• _WHAT YOU HAVE TO DO_:
In the records below, begin at the line that has "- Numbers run" and stop after the line that has "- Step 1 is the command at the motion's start"; quote those lines verbatim and nothing more.

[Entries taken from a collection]

**********

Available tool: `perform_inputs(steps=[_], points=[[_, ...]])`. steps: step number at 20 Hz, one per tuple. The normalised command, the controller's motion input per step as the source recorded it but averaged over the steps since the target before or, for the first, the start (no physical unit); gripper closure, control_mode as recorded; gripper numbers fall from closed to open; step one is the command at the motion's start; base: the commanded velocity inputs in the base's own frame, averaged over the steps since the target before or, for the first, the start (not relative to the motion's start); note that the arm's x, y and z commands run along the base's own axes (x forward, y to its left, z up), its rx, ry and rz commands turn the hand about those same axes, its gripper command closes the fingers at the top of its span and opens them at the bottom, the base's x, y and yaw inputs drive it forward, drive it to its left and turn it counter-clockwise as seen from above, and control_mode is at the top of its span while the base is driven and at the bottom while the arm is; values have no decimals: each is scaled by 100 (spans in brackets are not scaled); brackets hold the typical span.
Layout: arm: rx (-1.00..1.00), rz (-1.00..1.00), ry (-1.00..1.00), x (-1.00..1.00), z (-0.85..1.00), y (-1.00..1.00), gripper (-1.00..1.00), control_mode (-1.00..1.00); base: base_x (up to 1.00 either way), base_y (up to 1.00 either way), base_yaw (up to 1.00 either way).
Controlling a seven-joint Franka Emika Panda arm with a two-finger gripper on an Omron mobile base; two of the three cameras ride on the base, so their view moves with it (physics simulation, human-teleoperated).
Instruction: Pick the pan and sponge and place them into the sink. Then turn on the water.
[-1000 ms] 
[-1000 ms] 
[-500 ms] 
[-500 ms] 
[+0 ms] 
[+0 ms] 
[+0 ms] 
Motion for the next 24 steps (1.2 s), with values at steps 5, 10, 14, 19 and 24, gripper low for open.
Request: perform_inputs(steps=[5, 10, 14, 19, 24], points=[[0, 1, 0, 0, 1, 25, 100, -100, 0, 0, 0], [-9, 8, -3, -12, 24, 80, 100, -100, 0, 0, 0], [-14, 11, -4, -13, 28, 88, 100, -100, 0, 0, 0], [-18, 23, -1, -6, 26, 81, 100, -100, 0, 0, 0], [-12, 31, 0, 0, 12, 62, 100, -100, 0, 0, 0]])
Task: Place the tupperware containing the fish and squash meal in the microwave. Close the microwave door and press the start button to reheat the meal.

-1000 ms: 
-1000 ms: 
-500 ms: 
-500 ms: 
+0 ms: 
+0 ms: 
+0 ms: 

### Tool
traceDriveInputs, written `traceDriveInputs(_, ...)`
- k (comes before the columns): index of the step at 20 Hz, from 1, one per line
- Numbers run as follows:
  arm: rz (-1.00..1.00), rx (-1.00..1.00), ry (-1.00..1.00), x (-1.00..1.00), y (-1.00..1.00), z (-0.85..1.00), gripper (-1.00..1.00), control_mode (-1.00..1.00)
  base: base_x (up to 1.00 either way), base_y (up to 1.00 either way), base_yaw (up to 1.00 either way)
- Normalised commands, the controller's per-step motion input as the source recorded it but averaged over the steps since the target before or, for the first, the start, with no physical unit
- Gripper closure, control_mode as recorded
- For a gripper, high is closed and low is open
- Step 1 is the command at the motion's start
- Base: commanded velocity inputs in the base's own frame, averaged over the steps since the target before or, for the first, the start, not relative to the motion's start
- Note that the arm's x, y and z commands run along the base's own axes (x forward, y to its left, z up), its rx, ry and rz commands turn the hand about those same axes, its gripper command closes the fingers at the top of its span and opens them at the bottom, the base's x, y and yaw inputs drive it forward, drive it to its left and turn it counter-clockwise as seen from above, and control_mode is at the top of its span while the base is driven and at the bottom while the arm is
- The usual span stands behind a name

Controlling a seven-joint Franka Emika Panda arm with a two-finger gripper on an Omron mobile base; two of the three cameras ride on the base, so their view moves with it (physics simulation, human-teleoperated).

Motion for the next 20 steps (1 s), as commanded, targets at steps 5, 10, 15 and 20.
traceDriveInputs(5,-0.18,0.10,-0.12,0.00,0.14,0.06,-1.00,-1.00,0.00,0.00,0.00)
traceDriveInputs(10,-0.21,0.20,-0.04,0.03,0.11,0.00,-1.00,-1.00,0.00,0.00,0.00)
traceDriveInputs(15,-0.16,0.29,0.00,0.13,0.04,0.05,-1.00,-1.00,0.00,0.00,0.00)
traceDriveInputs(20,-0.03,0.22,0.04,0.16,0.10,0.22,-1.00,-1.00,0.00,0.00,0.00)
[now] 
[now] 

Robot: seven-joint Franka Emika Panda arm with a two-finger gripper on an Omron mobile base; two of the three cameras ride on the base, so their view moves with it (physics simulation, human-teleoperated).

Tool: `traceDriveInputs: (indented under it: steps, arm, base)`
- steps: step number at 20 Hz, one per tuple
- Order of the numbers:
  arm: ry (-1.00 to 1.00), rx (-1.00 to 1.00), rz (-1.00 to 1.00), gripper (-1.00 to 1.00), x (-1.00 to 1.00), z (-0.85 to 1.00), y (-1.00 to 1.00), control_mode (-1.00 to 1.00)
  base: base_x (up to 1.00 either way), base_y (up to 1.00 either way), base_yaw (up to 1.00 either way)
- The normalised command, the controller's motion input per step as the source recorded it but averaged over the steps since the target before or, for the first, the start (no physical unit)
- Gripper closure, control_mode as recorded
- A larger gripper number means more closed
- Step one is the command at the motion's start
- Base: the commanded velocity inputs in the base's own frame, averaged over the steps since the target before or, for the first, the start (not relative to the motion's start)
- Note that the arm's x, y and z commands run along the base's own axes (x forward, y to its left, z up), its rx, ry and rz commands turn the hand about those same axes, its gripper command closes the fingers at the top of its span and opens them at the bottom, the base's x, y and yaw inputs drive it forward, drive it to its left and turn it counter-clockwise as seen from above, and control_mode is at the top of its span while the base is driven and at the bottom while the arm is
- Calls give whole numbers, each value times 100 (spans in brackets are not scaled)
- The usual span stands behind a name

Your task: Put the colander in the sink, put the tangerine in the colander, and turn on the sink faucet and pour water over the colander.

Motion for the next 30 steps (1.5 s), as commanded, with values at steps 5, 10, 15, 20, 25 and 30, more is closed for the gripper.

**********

• _RESULT OF THIS EXERCISE_:
- Numbers run as follows:
  arm: rz (-1.00..1.00), rx (-1.00..1.00), ry (-1.00..1.00), x (-1.00..1.00), y (-1.00..1.00), z (-0.85..1.00), gripper (-1.00..1.00), control_mode (-1.00..1.00)
  base: base_x (up to 1.00 either way), base_y (up to 1.00 either way), base_yaw (up to 1.00 either way)
- Normalised commands, the controller's per-step motion input as the source recorded it but averaged over the steps since the target before or, for the first, the start, with no physical unit
- Gripper closure, control_mode as recorded
- For a gripper, high is closed and low is open
- Step 1 is the command at the motion's start

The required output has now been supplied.